Tom Lehrer on the New Math, many years ago:
In the new approach, as you know, the important thing is to understand what you’re doing, rather than to get the right answer.
Which these days apparently demands cultural sensitivity:
Teacher Jill Brody’s class started learning about Mayan math in September, part of the school’s efforts to incorporate “ethno-mathematics” into some of its classes.
Ethno-mathematics links math with culture. Some educators say it can help kids feel more connected to the subject and better understand the why and how behind the skills they learn in school.
One such educator is Hank Kepner, president of the National Council of Teachers of Mathematics:
In many schools, there’s too much emphasis on testing, Kepner said. Getting the right answer is important, but that’s too narrow. “Math isn’t just rote answers without understanding,” he said.
To which Roxeanne de Luca replies:
Kepner would do well to explain how students can have a deep understanding of math and still manage to get the wrong answers.
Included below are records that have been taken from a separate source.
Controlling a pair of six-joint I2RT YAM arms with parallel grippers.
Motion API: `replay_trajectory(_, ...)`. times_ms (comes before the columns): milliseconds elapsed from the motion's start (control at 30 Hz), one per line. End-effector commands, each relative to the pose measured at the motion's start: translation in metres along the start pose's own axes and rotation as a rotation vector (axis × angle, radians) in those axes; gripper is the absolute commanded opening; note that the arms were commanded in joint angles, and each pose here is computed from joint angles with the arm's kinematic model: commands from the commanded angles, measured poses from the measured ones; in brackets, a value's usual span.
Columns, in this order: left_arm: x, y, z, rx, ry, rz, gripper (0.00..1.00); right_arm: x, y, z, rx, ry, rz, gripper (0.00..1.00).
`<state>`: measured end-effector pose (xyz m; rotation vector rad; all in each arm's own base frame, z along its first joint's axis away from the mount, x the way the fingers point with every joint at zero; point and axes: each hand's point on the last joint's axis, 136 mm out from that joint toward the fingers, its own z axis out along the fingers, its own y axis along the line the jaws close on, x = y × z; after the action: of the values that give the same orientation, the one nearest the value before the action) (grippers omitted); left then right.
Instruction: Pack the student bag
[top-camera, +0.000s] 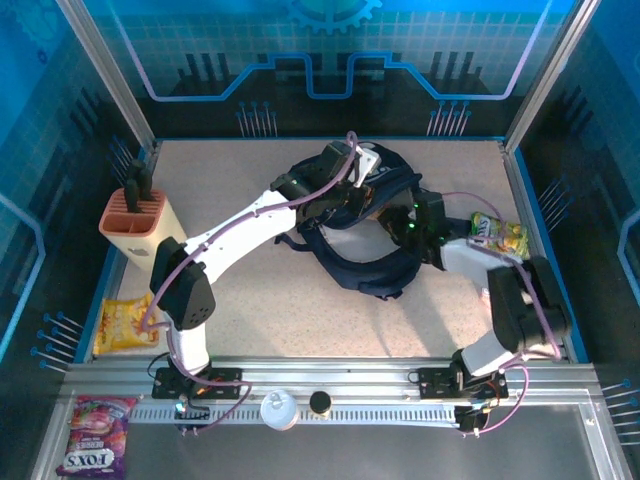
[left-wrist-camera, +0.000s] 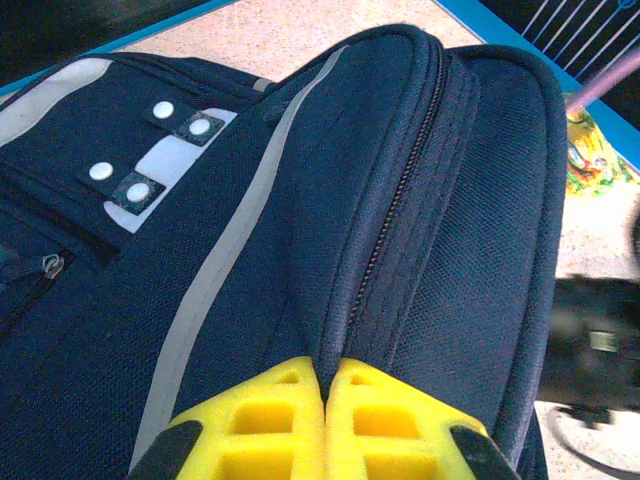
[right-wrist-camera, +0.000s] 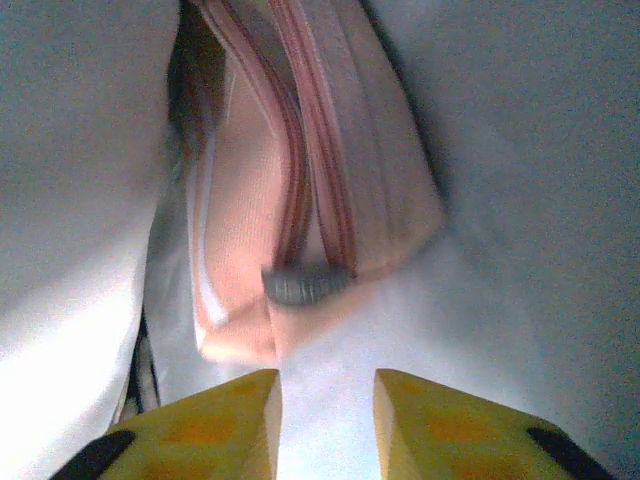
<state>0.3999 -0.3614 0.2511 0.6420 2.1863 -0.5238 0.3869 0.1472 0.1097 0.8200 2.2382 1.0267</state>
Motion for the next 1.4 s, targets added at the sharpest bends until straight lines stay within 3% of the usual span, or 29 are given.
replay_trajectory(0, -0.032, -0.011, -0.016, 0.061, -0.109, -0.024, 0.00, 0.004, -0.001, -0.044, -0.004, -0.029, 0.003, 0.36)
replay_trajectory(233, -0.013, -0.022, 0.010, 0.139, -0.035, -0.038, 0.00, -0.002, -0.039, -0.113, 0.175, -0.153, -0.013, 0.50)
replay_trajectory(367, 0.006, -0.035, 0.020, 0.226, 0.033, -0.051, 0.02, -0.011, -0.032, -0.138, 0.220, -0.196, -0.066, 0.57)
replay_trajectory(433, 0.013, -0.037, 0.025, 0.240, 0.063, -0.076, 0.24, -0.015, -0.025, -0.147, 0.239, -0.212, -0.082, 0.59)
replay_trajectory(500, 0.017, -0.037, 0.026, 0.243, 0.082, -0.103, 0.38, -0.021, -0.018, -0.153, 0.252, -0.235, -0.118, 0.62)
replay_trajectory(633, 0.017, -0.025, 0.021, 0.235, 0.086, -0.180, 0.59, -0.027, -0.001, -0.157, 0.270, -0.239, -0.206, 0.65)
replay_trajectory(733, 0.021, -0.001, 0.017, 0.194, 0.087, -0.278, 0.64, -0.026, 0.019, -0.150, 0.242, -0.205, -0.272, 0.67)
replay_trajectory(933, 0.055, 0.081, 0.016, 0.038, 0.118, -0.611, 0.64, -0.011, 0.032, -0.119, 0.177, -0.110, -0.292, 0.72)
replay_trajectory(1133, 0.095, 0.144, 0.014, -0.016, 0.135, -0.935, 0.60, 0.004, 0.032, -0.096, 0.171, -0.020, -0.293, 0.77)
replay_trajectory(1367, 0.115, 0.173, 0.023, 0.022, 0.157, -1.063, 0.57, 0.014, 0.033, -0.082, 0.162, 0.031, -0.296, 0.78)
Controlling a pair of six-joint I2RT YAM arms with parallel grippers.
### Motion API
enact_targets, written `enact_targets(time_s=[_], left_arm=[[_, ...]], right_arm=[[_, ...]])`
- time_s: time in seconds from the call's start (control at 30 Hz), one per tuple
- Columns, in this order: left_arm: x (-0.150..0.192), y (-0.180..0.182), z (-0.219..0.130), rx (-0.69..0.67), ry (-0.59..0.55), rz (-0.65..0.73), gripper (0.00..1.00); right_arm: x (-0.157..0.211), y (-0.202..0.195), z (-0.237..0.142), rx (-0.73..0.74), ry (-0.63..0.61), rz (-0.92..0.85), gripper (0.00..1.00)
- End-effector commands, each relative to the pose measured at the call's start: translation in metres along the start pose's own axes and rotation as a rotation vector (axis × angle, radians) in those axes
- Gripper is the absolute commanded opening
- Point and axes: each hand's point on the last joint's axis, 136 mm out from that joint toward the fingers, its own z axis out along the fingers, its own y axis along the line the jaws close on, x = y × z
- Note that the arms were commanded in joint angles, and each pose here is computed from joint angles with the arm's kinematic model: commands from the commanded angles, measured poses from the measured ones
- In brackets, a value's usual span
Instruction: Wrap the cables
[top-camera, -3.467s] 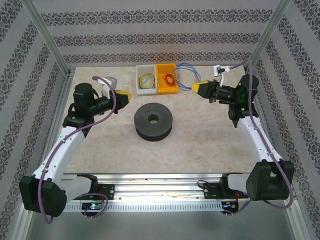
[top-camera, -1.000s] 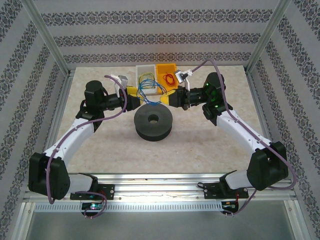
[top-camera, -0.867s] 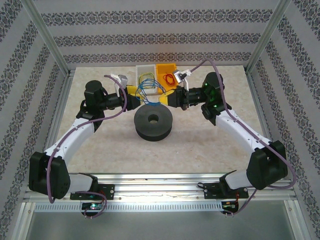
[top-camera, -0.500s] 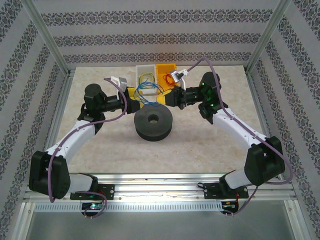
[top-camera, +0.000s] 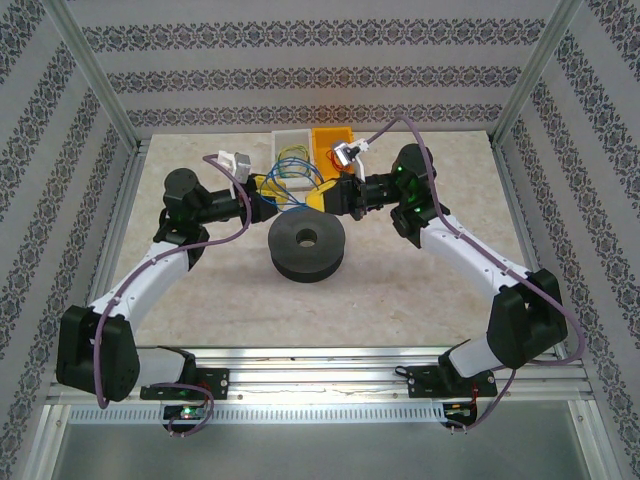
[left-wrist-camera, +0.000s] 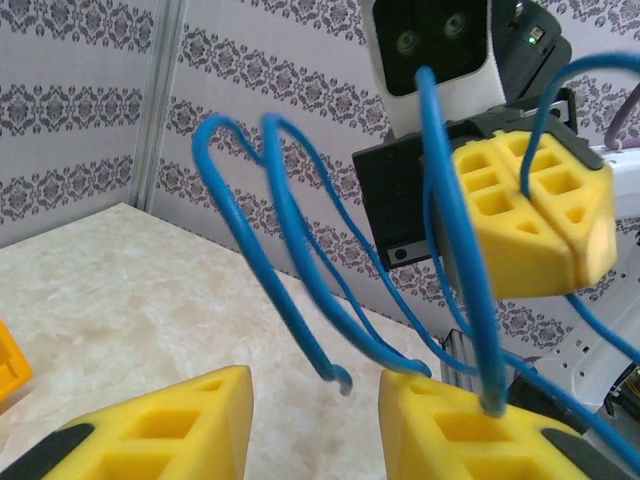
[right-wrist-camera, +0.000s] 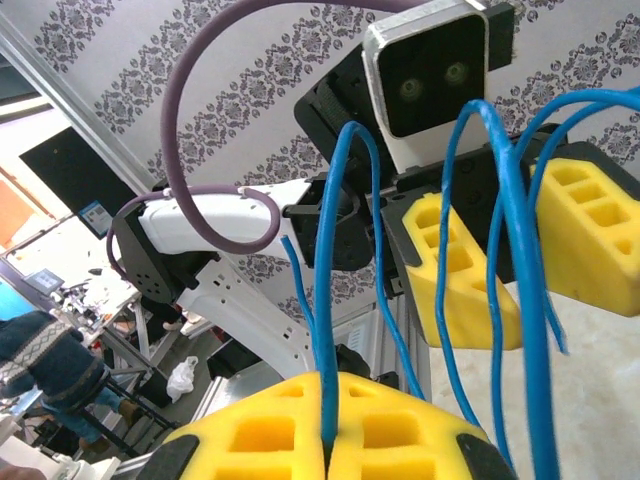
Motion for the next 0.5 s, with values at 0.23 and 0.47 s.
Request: enact_targets(time_s=[0.23, 0.47], left_arm=[[-0.0202, -0.0192, -0.0079, 0.027, -0.048, 0.099, 0.29], [-0.0212, -0.0225, -0.0099, 0.023, -0.054, 0.108, 0.15]], right_arm=[[0.0003, 0.0009, 0.0095, -0.032, 0.012, -0.019, 0.00], [0.0012, -0.0002, 0.0119, -0.036, 0.014, -0.015, 0.00]])
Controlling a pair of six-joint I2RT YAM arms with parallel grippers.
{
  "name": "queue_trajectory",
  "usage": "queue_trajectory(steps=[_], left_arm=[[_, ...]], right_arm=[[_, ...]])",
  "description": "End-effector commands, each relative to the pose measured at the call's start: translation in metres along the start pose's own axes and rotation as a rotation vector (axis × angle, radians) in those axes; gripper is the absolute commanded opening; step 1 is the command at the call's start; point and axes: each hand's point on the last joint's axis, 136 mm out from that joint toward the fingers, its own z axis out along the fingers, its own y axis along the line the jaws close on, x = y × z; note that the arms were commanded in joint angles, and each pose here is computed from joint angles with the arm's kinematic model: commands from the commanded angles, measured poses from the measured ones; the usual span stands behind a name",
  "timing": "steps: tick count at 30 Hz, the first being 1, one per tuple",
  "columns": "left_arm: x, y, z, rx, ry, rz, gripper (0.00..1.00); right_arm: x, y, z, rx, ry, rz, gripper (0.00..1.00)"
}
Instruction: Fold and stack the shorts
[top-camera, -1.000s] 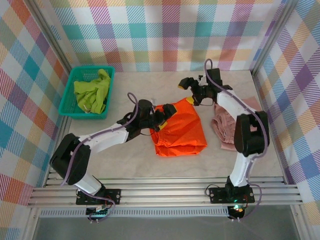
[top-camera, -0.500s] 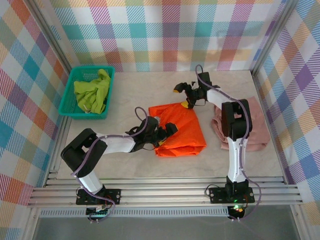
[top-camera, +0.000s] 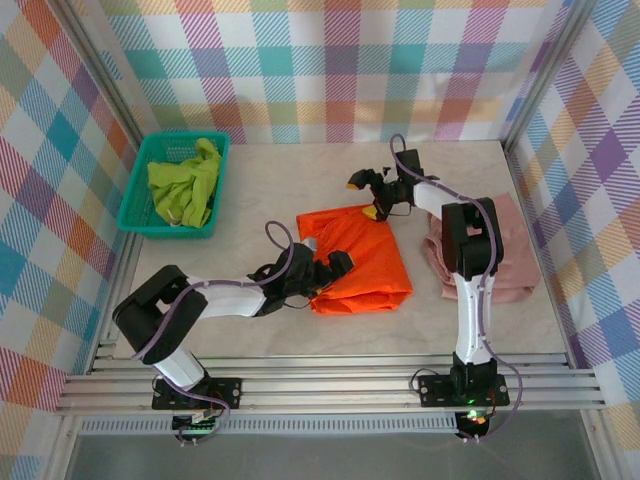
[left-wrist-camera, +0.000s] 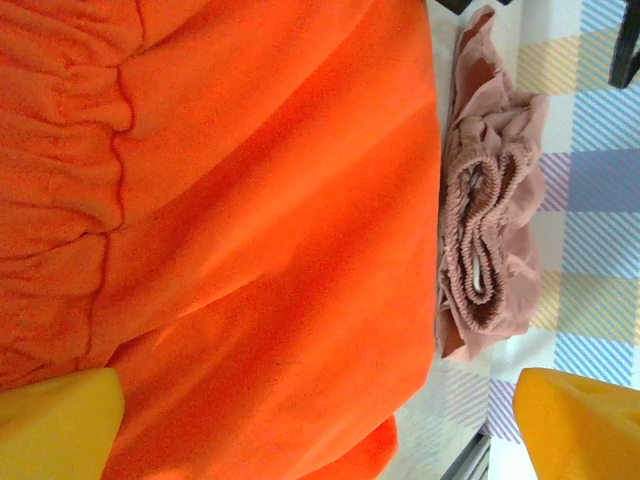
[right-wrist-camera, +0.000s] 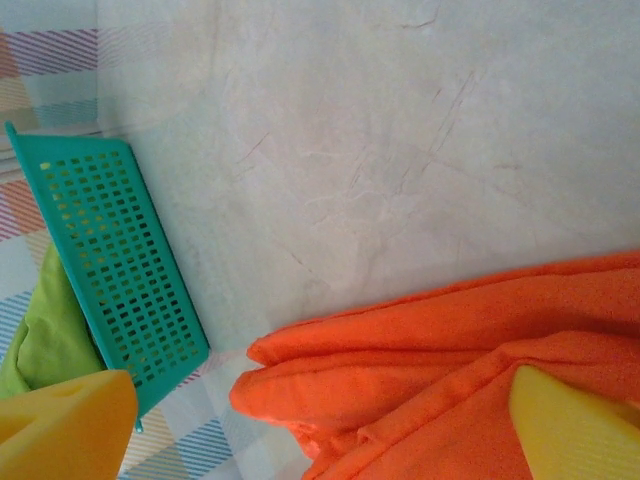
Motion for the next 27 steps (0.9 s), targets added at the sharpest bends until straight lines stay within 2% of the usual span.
queue_trajectory(steps=[1,6,12,19,27], left_arm=[[-0.015,-0.013,-0.023,-0.063,0.007,0.035,1.00],[-0.067,-0.061,-0.045,0.010,-0.055,0.059,1.00],[-0.104,-0.066,-0.031,0.025,-0.068,0.033,1.00],[-0.113,-0.034,0.005,-0.015,-0.056,-0.015,1.00],[-0.114,0.044,0.024,-0.195,-0.075,-0.036,1.00]], right_arm=[[0.005,0.060,-0.054,-0.095,-0.100,-0.178,0.97],[0.046,0.072,-0.103,-0.120,-0.145,-0.213,0.99],[0.095,0.037,-0.122,-0.137,-0.134,-0.136,0.99],[0.146,-0.025,-0.118,-0.095,-0.091,-0.026,0.99],[0.189,-0.102,-0.108,0.030,-0.020,0.079,0.99]])
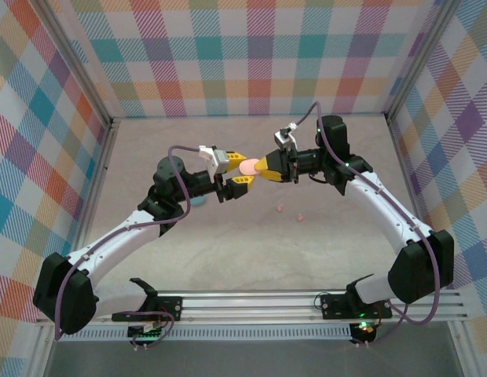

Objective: Insert wireless bluetooth earbuds into charging case

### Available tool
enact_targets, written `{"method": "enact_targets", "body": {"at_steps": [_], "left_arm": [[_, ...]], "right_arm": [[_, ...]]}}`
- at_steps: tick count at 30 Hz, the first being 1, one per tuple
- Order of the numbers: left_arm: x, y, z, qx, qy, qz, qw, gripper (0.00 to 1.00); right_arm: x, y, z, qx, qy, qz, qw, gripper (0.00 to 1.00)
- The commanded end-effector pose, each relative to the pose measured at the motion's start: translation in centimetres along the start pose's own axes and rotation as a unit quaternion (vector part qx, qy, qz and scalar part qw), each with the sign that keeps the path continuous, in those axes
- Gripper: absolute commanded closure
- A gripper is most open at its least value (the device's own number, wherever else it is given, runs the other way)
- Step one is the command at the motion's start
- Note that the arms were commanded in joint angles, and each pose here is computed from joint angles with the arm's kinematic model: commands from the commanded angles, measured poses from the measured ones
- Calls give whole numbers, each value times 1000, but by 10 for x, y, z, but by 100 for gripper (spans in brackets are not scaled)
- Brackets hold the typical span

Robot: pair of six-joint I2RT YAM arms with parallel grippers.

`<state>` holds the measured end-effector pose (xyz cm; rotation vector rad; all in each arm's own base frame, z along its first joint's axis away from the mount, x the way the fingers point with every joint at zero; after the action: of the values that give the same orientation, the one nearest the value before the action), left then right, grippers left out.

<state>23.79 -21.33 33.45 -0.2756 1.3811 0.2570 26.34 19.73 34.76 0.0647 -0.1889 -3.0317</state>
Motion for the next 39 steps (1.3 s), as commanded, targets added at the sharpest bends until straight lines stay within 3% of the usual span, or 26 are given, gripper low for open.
{"method": "enact_targets", "body": {"at_steps": [1, 12, 26, 32, 36, 39], "left_arm": [[-18, -3, 0, 7, -17, -33, 999, 39], [-14, -4, -2, 11, -15, -21, 1000, 38], [-17, -4, -3, 15, -17, -25, 999, 62], [-18, -2, -4, 13, -10, -25, 1000, 67], [-19, 0, -5, 14, -3, -17, 1000, 67], [-19, 3, -6, 14, 6, -8, 1000, 68]], "right_arm": [[6, 1, 7, -11, 13, 13, 1000, 79], [6, 1, 9, -15, 11, 10, 1000, 79], [7, 1, 6, -14, 3, 12, 1000, 74], [7, 1, 9, -13, 4, 8, 1000, 55], [8, 6, 16, -13, 30, -1, 999, 35], [12, 17, 28, 2, 81, -33, 996, 31]]}}
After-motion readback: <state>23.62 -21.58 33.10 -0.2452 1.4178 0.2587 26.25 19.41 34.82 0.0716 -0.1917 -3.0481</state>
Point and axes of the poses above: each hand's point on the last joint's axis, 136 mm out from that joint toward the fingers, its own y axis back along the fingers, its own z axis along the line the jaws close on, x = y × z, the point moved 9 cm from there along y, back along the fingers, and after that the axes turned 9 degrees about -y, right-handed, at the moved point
He should also indulge us with an explanation of how the universal language of math is in need of a cultural context.
I’ll take a stab at it.
- Children from some cultures do not score as high on standardized math tests as children from some other cultures;
- This can only be due to cultural bias deep within those tests;
- And we can’t have the children becoming despondent over test scores that can’t possibly be their fault, can we?
What’s more, this principle is infinitely extensible; you can even cover foreign-language study with it.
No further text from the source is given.